As external auditors rely to a certain extent on the work of internal audit, it would imply that internal audit records must also comply with Section iitgc In conjunction with document retention, another issue is that of the security of storage media and how well electronic documents are protected for both current and future use.
The five-year record controols requirement means that current technology must be able to support what was stored five years ago.
Information technology controls – Wikipedia
Audit data retained today may not be retrievable not because of data degradation, but because of obsolete equipment and storage media. Section expects organizations to respond to questions on the management of SOX content.
IT-related issues include policy and standards on record retention, protection and destruction, online storage, audit trails, integration with an enterprise repository, market technology, SOX software and more.
In addition, organizations should be prepared to defend the quality of their records management program RM ; comprehensiveness ccontrols RM i. PC-based spreadsheets or databases are often used to provide critical data or calculations related to financial risk areas within the scope of a SOX assessment.
Financial spreadsheets are often categorized as end-user computing EUC tools that have historically been absent traditional IT controls. They can support complex calculations and provide significant flexibility. However, with flexibility and power comes the risk of errors, an increased potential for fraud, ittgc misuse for critical spreadsheets not following the software development lifecycle e. To remediate and control spreadsheets, public organizations may implement controls such as:.
Responsibility for control over spreadsheets is a shared responsibility with the business contros and IT. The IT organization is typically concerned with providing a secure shared drive for storage of the spreadsheets and data backup.
The business personnel are responsible for the remainder. From Wikipedia, the free encyclopedia. Retrieved from ” https: Privacy Information technology governance.
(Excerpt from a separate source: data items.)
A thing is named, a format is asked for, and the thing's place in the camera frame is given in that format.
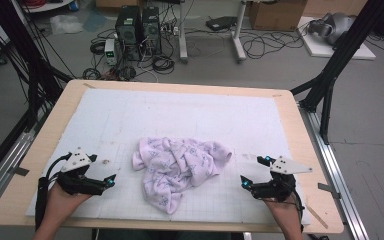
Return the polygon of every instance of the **hand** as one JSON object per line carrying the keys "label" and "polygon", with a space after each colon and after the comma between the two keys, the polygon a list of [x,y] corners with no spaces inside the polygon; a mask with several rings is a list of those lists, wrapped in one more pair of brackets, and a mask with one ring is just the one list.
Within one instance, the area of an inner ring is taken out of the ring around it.
{"label": "hand", "polygon": [[91,196],[88,194],[70,195],[58,183],[55,183],[49,190],[45,216],[33,239],[54,239],[61,224]]}
{"label": "hand", "polygon": [[273,199],[264,199],[264,202],[273,214],[276,223],[279,225],[280,229],[282,229],[285,239],[303,239],[294,194],[291,194],[284,202],[276,202]]}

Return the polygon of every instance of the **gray concrete floor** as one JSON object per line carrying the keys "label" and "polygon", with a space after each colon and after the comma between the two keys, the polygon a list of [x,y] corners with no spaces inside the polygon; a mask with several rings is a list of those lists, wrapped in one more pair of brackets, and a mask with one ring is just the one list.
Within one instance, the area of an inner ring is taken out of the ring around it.
{"label": "gray concrete floor", "polygon": [[[90,10],[70,13],[59,9],[36,15],[37,22],[44,24],[50,16],[58,14],[73,14],[80,22],[88,24],[88,30],[78,34],[48,37],[73,73],[81,76],[91,66],[90,40],[99,32],[112,28],[115,21],[103,19]],[[205,20],[195,19],[188,22],[188,26],[205,29]],[[175,71],[157,75],[158,82],[292,89],[317,76],[328,62],[327,58],[310,57],[302,47],[284,48],[261,59],[247,59],[238,64],[232,42],[224,35],[190,34],[187,39],[190,55],[194,56],[184,65],[176,50],[173,56]],[[384,43],[377,44],[384,48]],[[340,75],[333,96],[329,139],[369,238],[384,239],[384,51],[370,43],[366,45],[374,52],[376,60],[352,60]],[[56,55],[49,47],[47,49],[53,65],[66,71]],[[157,81],[147,73],[135,80]],[[304,97],[305,93],[299,94],[296,100]],[[12,66],[0,65],[0,143],[26,108]],[[0,239],[28,239],[32,234],[33,228],[0,226]],[[57,239],[89,239],[89,236],[87,229],[62,229]],[[347,230],[329,237],[352,239]],[[280,234],[254,233],[253,239],[283,238]]]}

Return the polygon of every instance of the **desk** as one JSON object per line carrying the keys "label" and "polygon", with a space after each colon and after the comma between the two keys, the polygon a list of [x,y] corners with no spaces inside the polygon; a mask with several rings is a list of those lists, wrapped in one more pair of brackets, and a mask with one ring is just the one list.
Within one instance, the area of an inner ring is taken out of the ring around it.
{"label": "desk", "polygon": [[[302,198],[312,215],[305,228],[313,233],[340,233],[342,220],[329,192],[319,190],[317,183],[326,184],[312,143],[301,119],[292,94],[286,90],[249,89],[233,87],[193,86],[153,83],[124,83],[102,81],[71,81],[54,107],[21,167],[29,169],[27,176],[15,175],[0,199],[0,225],[33,226],[34,219],[25,216],[36,191],[36,182],[53,154],[61,134],[75,112],[83,93],[89,88],[123,89],[153,92],[203,93],[272,98],[276,102],[290,153],[294,160],[313,167],[311,174],[302,174],[300,184],[306,193]],[[149,220],[113,220],[71,218],[64,226],[98,228],[145,228],[172,230],[209,230],[237,232],[279,232],[277,226],[243,223],[200,223]]]}
{"label": "desk", "polygon": [[[241,62],[246,59],[245,51],[242,47],[241,40],[239,39],[239,34],[241,33],[241,27],[242,27],[242,21],[244,19],[245,9],[246,9],[246,2],[248,0],[241,0],[239,5],[239,11],[238,11],[238,19],[236,22],[236,30],[232,32],[232,40],[233,44],[236,49],[236,53],[238,54],[238,62]],[[180,60],[183,63],[188,62],[188,50],[186,46],[186,33],[185,33],[185,0],[180,0],[180,34],[179,34],[179,51],[180,51]]]}

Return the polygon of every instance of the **table leg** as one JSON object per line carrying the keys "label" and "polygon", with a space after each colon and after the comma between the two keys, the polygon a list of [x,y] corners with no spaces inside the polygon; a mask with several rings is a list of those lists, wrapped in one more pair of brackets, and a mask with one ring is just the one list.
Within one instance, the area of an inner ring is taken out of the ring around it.
{"label": "table leg", "polygon": [[179,26],[179,51],[180,61],[182,63],[188,63],[188,50],[186,48],[186,35],[185,35],[185,20],[184,13],[185,0],[180,1],[180,26]]}
{"label": "table leg", "polygon": [[239,39],[239,34],[241,32],[241,27],[242,27],[242,20],[244,19],[245,8],[246,8],[246,1],[241,0],[240,6],[239,6],[238,20],[236,22],[236,30],[232,32],[233,43],[235,45],[236,52],[238,53],[238,62],[241,62],[246,59],[241,40]]}

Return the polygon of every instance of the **crumpled towel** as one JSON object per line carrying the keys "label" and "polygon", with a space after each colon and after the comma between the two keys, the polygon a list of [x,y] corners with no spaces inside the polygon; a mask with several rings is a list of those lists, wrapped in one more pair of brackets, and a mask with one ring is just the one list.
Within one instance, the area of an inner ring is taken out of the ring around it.
{"label": "crumpled towel", "polygon": [[220,174],[232,153],[217,142],[195,139],[143,138],[133,154],[133,169],[146,168],[145,199],[158,209],[173,214],[182,192],[198,187]]}

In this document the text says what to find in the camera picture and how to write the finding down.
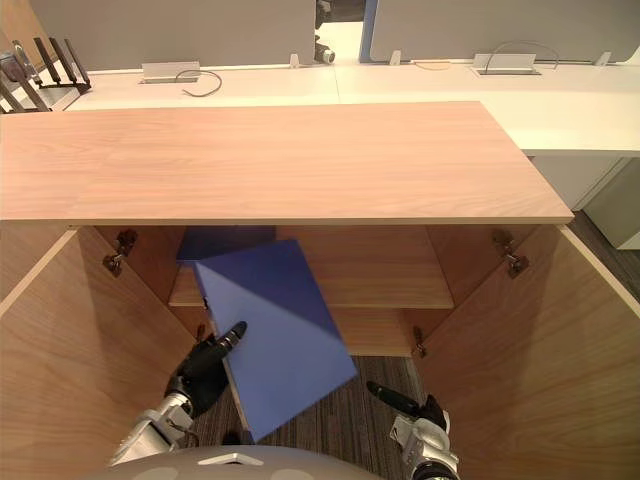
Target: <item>wooden countertop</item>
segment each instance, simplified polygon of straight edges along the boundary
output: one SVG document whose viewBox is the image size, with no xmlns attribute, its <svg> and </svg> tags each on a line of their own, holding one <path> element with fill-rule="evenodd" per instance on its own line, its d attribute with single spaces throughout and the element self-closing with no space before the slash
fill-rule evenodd
<svg viewBox="0 0 640 480">
<path fill-rule="evenodd" d="M 1 215 L 75 224 L 566 223 L 479 102 L 4 115 Z"/>
</svg>

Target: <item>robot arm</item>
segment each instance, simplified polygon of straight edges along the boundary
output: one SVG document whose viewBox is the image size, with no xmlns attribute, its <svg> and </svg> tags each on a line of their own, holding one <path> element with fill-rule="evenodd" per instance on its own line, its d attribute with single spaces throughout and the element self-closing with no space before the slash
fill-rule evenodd
<svg viewBox="0 0 640 480">
<path fill-rule="evenodd" d="M 246 330 L 246 322 L 239 322 L 218 339 L 210 335 L 198 342 L 171 376 L 164 400 L 138 417 L 110 465 L 176 449 L 193 420 L 209 410 L 229 384 L 222 359 Z"/>
<path fill-rule="evenodd" d="M 86 480 L 181 478 L 185 480 L 244 478 L 315 478 L 316 480 L 381 480 L 340 460 L 304 450 L 234 445 L 179 450 L 177 441 L 189 434 L 193 419 L 206 412 L 228 384 L 222 359 L 244 335 L 236 324 L 215 339 L 196 344 L 171 377 L 165 398 L 156 410 L 147 410 L 122 442 L 110 468 Z M 391 438 L 402 447 L 406 480 L 459 480 L 458 458 L 449 450 L 449 415 L 429 396 L 424 405 L 367 382 L 377 398 L 399 410 Z"/>
<path fill-rule="evenodd" d="M 433 395 L 424 405 L 375 382 L 367 388 L 378 399 L 399 412 L 391 429 L 391 438 L 402 447 L 402 460 L 408 478 L 459 480 L 458 457 L 449 450 L 449 414 L 440 408 Z"/>
</svg>

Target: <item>wooden shelf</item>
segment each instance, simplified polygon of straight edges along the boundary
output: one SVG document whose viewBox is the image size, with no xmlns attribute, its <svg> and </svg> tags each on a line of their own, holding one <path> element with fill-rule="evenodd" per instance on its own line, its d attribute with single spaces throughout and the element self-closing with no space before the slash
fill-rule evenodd
<svg viewBox="0 0 640 480">
<path fill-rule="evenodd" d="M 424 226 L 278 227 L 295 238 L 332 307 L 453 308 Z"/>
<path fill-rule="evenodd" d="M 169 297 L 170 307 L 204 307 L 202 294 L 193 268 L 181 266 L 178 269 L 173 290 Z"/>
<path fill-rule="evenodd" d="M 400 310 L 332 308 L 331 316 L 351 355 L 411 356 L 411 346 L 400 326 Z"/>
<path fill-rule="evenodd" d="M 400 309 L 453 307 L 423 226 L 278 227 L 277 238 L 300 243 L 352 355 L 410 356 Z M 180 267 L 169 305 L 204 306 L 191 267 Z"/>
</svg>

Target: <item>cable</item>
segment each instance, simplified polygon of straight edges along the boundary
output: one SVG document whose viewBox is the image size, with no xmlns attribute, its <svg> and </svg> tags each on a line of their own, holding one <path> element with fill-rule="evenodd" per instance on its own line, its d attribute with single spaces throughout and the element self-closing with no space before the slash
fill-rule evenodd
<svg viewBox="0 0 640 480">
<path fill-rule="evenodd" d="M 487 60 L 487 64 L 484 67 L 484 74 L 485 75 L 489 71 L 489 64 L 491 63 L 491 60 L 493 60 L 494 55 L 496 53 L 498 53 L 500 50 L 502 50 L 504 47 L 506 47 L 507 45 L 532 45 L 534 47 L 546 48 L 548 51 L 550 51 L 551 53 L 553 53 L 556 56 L 556 63 L 553 66 L 554 70 L 556 68 L 558 68 L 558 64 L 560 63 L 560 55 L 558 54 L 558 52 L 556 50 L 554 50 L 553 48 L 549 47 L 548 45 L 545 45 L 543 43 L 538 43 L 538 42 L 531 42 L 529 40 L 511 40 L 509 42 L 501 43 L 500 45 L 498 45 L 495 48 L 495 50 L 493 52 L 491 52 L 491 55 L 489 55 L 489 58 Z"/>
<path fill-rule="evenodd" d="M 184 428 L 182 425 L 178 425 L 177 423 L 175 423 L 170 418 L 167 418 L 167 424 L 169 426 L 175 428 L 179 432 L 184 433 L 185 445 L 186 445 L 187 448 L 189 448 L 189 439 L 190 438 L 193 438 L 193 443 L 196 446 L 196 448 L 200 446 L 200 437 L 198 436 L 198 434 L 196 432 L 194 432 L 193 430 L 189 430 L 188 428 Z"/>
<path fill-rule="evenodd" d="M 209 95 L 211 95 L 212 93 L 216 93 L 218 90 L 220 90 L 222 88 L 222 77 L 220 77 L 220 75 L 218 75 L 215 72 L 211 72 L 209 70 L 183 70 L 180 73 L 178 73 L 176 75 L 176 77 L 173 79 L 174 83 L 177 83 L 178 79 L 180 78 L 180 76 L 184 73 L 208 73 L 209 75 L 213 75 L 214 77 L 216 77 L 218 79 L 218 86 L 216 88 L 214 88 L 213 90 L 206 92 L 206 93 L 192 93 L 188 90 L 185 90 L 184 88 L 182 89 L 182 91 L 184 93 L 186 93 L 187 95 L 191 95 L 192 97 L 208 97 Z"/>
</svg>

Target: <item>cabinet door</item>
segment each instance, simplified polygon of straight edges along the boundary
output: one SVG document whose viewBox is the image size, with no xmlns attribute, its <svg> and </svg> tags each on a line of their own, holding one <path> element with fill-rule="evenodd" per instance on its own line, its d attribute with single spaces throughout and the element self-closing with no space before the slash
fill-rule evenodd
<svg viewBox="0 0 640 480">
<path fill-rule="evenodd" d="M 518 252 L 530 267 L 498 267 L 416 360 L 462 478 L 639 478 L 640 305 L 566 227 Z"/>
<path fill-rule="evenodd" d="M 0 477 L 69 479 L 102 468 L 162 400 L 193 338 L 113 248 L 70 230 L 0 304 Z"/>
</svg>

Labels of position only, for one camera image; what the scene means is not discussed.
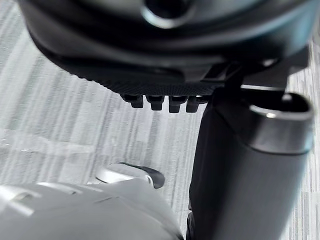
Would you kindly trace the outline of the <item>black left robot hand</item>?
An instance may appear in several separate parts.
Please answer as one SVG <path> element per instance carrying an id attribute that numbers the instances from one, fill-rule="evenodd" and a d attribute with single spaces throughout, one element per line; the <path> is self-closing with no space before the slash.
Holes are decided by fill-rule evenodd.
<path id="1" fill-rule="evenodd" d="M 314 109 L 286 92 L 309 63 L 317 0 L 20 0 L 36 47 L 133 108 L 200 124 L 188 240 L 277 240 L 313 146 Z"/>

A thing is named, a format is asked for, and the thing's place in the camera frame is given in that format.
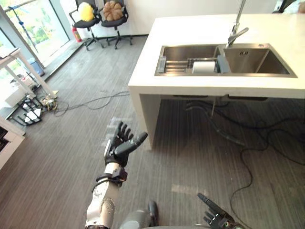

Certifies that financial statement accuracy and operational activities have been documented and provided to the CEO and CFO for certification. Operational processes are documented and practiced demonstrating the origins of data within the balance sheet.
SOX Section Sarbanes-Oxley Act Section mandates that all publicly traded companies must establish internal controls and procedures for financial reporting and must document, test and maintain those controls and procedures to ensure their effectiveness.
Public companies must disclose changes in their financial condition or operations in real time to protect investors from delayed reporting of material events.